Purpose: Aspiration pneumonia is an important complication of drug intoxication with decreased mental status. The purpose of the study is to investigate the risk factors of aspiration pneumonia in the patients of benzodiazepine overdose with or without co-ingestion of other drugs. Methods: A retrospective chart review of patients who visited the emergency department between January 2012 and December 2014 was conducted. Demographic data, time from ingestion to visit, initial vital signs, symptoms, mental status, medical history, laboratory results, chest radiological findings and co-ingested medications were recorded. Multiple logistic analyses were performed to verify the association between variables and the development of aspiration pneumonia.
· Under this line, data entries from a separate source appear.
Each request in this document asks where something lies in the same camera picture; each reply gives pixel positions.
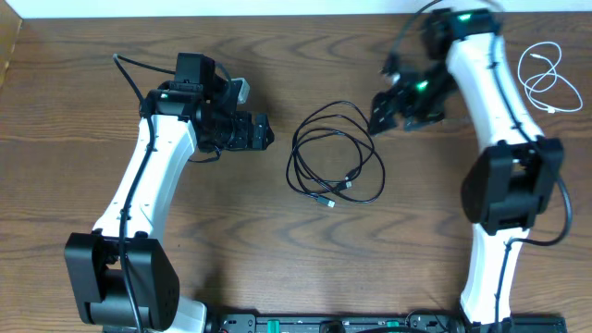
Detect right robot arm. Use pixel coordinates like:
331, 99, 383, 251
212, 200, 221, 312
367, 2, 568, 332

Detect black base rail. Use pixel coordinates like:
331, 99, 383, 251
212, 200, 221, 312
203, 309, 567, 333

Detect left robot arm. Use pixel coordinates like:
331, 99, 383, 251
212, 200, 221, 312
65, 53, 274, 332

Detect white cable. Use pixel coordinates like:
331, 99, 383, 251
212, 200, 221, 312
516, 41, 585, 115

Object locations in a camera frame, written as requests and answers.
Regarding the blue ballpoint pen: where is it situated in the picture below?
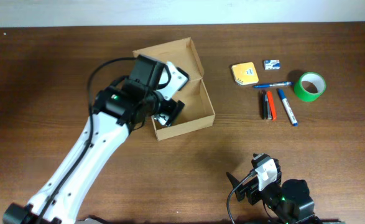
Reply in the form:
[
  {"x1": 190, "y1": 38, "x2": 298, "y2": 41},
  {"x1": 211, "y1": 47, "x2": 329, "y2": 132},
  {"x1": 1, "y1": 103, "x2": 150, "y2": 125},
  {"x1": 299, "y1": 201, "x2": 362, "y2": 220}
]
[{"x1": 253, "y1": 82, "x2": 293, "y2": 89}]

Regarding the green tape roll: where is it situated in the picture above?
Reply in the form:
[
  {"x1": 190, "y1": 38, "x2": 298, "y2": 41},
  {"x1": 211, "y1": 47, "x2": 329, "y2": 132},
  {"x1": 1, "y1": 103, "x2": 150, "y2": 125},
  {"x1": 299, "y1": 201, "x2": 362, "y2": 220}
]
[{"x1": 293, "y1": 72, "x2": 326, "y2": 102}]

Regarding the yellow sticky note pad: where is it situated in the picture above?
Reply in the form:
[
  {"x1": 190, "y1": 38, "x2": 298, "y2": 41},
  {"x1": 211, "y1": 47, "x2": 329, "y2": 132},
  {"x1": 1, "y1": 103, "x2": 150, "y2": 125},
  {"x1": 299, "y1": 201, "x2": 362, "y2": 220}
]
[{"x1": 231, "y1": 62, "x2": 259, "y2": 86}]

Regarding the brown cardboard box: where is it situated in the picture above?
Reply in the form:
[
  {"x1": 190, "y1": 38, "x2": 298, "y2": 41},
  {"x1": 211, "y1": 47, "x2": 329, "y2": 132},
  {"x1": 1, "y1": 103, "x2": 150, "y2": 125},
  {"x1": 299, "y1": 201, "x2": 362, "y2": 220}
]
[{"x1": 132, "y1": 37, "x2": 215, "y2": 141}]

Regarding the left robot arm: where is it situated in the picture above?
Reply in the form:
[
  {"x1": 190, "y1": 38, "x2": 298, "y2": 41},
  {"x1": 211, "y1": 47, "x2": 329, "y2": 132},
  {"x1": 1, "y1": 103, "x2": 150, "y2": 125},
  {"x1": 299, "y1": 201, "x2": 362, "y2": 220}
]
[{"x1": 2, "y1": 54, "x2": 190, "y2": 223}]

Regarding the small white blue box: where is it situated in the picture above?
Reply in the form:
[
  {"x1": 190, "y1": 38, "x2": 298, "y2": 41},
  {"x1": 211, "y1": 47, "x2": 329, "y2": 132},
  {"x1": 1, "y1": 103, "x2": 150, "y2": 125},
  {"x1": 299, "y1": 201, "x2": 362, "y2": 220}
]
[{"x1": 264, "y1": 59, "x2": 280, "y2": 70}]

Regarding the blue white marker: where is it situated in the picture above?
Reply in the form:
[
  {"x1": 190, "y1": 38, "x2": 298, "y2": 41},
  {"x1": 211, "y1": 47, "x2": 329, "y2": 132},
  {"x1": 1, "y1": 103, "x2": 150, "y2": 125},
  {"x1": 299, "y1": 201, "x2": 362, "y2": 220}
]
[{"x1": 277, "y1": 89, "x2": 298, "y2": 126}]

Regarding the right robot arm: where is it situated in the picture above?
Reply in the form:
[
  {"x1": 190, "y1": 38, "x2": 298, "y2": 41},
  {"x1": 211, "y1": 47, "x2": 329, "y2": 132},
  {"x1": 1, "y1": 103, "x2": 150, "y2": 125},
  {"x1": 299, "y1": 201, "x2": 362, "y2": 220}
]
[{"x1": 226, "y1": 153, "x2": 341, "y2": 224}]
Results: A total of 249 patients presented to the emergency department with benzodiazepine overdose. Aspiration pneumonia had developed in 24 patients (9.6%). Univariate analysis revealed time from ingestion to visit was longer, Glasgow coma scale score was lower, hypoxia was presented, leukocytosis was shown, types of ingested drugs was high, less activated charcoal was applied and tricyclic antidepressants was taken in patients that developed aspiration pneumonia. Time from ingestion to visit (odds ratio (OR) 1.121, 95% confidence interval (CI), 1.057-1.189, p=0.000), GCS score (OR 0.724. 95% CI, 0.624-0.839, p=0.000), oxygen saturation (OR 0.895, 95% CI, 0.835-0.959, p=0.002), and co-ingestion of TCA (OR 4.595, 95% CI, 1.169-18.063, p=0.029) were identified as risk factors of morbidity of aspiration pneumonia upon multiple logistic regression analysis. Conclusion: Time from ingestion to visit, low GCS score, low oxygen saturation and co-ingestion of TCA were risk factors of the development of aspiration pneumonia in benzodiazepine overdose patients.